Problem description ▸ Two lines in the data below mark the range: the one with "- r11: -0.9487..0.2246" and the one with "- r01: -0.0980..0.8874". Return both, along with every line between them, exactly.

[Data items]
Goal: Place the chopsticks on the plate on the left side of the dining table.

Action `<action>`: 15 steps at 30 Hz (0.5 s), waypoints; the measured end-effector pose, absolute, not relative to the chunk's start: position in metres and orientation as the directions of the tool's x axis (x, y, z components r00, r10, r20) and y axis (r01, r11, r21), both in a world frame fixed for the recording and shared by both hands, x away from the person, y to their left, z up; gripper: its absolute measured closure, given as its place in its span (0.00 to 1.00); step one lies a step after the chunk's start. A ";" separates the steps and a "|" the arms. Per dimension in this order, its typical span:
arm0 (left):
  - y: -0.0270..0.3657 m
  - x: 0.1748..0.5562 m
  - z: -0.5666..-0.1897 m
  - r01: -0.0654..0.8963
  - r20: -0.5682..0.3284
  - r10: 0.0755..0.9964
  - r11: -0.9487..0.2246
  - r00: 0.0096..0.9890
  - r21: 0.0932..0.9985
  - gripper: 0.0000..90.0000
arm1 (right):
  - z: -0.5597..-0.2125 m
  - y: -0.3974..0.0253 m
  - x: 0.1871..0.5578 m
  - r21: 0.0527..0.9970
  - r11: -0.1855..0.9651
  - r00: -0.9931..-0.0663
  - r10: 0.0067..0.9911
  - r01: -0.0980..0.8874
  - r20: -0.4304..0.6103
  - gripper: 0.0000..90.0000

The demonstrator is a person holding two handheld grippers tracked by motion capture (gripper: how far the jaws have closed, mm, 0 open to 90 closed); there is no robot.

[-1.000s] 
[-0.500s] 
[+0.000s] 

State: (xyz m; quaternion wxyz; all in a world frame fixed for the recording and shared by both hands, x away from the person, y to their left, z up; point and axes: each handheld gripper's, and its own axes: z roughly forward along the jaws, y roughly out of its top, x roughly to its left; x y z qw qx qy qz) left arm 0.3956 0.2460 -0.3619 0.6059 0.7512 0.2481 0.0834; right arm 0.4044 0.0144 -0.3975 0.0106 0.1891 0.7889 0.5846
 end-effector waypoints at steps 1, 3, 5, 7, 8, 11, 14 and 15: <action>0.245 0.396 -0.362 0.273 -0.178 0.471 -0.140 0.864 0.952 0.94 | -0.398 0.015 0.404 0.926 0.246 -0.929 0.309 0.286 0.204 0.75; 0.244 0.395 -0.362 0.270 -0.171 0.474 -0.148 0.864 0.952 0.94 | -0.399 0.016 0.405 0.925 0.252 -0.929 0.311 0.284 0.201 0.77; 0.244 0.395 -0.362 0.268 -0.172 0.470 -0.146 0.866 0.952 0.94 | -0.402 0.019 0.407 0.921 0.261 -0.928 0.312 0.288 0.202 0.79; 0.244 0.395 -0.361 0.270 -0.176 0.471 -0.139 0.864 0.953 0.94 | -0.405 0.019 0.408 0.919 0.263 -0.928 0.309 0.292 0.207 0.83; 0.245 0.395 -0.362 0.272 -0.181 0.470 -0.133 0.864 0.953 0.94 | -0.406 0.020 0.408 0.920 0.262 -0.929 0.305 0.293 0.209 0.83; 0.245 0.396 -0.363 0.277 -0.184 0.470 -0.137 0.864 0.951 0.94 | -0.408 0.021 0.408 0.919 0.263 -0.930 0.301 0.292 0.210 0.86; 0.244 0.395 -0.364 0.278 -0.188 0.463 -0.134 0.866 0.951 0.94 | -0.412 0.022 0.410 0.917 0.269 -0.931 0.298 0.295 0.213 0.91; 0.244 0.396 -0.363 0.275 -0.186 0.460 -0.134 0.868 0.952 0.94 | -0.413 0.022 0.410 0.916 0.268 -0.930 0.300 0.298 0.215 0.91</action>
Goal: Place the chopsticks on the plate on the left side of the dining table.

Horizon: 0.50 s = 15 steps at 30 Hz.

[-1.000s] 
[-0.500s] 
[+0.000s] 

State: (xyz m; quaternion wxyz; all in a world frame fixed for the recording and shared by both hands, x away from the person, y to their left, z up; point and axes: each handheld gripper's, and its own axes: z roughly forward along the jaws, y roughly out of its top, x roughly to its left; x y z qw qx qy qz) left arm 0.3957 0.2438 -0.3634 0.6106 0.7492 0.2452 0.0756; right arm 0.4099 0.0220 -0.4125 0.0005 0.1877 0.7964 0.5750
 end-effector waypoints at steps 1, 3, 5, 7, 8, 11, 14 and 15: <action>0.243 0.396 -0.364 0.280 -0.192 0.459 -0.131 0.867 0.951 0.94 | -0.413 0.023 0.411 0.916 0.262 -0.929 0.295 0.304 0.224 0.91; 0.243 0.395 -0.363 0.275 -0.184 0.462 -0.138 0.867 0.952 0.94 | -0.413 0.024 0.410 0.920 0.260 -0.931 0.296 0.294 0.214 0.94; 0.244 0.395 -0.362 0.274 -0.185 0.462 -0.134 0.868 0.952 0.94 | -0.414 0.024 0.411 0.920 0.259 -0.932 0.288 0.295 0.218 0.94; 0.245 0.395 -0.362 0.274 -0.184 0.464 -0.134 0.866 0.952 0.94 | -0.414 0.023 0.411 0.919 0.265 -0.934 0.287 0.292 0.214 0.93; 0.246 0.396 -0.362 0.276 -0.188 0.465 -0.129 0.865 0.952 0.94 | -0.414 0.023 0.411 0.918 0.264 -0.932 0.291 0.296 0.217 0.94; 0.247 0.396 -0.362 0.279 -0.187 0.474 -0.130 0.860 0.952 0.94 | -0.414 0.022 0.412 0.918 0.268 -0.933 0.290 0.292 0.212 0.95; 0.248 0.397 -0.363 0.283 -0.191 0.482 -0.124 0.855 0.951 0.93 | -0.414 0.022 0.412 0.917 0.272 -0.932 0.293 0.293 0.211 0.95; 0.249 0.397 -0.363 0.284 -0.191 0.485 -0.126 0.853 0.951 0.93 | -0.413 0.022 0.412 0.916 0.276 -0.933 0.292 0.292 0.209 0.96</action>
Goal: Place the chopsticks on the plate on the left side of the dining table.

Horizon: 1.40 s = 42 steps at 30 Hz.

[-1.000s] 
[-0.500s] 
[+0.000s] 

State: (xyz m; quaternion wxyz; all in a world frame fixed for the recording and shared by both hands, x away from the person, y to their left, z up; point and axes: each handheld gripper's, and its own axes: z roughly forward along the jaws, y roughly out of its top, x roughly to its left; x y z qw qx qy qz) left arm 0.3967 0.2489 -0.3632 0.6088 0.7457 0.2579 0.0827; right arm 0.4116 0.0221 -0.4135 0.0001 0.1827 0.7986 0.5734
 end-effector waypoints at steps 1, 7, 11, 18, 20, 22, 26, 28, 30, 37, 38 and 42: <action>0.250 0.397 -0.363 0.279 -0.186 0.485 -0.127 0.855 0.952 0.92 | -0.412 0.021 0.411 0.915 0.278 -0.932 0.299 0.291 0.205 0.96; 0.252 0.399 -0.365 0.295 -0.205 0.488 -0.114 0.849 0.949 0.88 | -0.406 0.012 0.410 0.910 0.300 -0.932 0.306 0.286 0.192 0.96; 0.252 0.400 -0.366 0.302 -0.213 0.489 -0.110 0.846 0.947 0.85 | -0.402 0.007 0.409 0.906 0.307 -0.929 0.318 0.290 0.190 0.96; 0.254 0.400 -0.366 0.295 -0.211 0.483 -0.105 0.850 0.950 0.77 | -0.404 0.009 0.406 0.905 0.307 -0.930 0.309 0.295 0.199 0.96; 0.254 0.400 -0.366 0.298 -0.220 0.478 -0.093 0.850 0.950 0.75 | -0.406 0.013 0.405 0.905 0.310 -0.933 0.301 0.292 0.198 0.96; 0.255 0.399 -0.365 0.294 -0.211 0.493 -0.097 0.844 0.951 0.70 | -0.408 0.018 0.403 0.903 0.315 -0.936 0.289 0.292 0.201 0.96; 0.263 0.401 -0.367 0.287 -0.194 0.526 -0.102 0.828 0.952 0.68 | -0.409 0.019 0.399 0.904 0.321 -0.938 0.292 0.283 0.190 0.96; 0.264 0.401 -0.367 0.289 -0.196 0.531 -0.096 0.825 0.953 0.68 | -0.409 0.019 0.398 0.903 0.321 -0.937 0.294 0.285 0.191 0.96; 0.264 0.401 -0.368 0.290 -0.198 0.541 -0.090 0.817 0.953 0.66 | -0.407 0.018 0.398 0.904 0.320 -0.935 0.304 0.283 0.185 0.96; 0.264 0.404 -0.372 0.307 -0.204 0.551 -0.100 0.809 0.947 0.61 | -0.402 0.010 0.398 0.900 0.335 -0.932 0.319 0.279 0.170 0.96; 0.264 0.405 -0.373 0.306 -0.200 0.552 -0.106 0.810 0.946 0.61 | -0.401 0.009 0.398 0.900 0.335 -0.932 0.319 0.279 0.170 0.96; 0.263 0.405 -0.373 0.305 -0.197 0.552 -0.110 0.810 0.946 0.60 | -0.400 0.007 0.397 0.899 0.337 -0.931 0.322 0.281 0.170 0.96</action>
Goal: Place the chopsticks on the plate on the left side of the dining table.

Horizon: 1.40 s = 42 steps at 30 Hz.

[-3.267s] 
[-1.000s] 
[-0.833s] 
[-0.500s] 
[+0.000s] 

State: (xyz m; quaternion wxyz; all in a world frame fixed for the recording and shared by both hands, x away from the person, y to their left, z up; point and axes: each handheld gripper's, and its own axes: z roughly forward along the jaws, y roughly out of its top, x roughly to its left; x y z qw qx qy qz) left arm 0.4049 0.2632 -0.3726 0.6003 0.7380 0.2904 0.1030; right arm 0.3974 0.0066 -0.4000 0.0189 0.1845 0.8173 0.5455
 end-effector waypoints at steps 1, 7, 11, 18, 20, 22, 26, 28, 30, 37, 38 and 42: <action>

Solution to this exercise ▸
  - r11: -0.9487..0.2246
  - r00: 0.0096..0.9890
  - r21: 0.0932..0.9985
  - gripper: 0.0000..90.0000
arm1 (right):
  - z: -0.5597..-0.2125 m
  - y: -0.3974..0.0253 m
  - x: 0.1871..0.5578 m
  - r21: 0.0527..0.9970
  - r11: -0.1855..0.9651
  - r00: -0.9931..-0.0663
  - r10: 0.0067..0.9911
  - r01: -0.0980..0.8874

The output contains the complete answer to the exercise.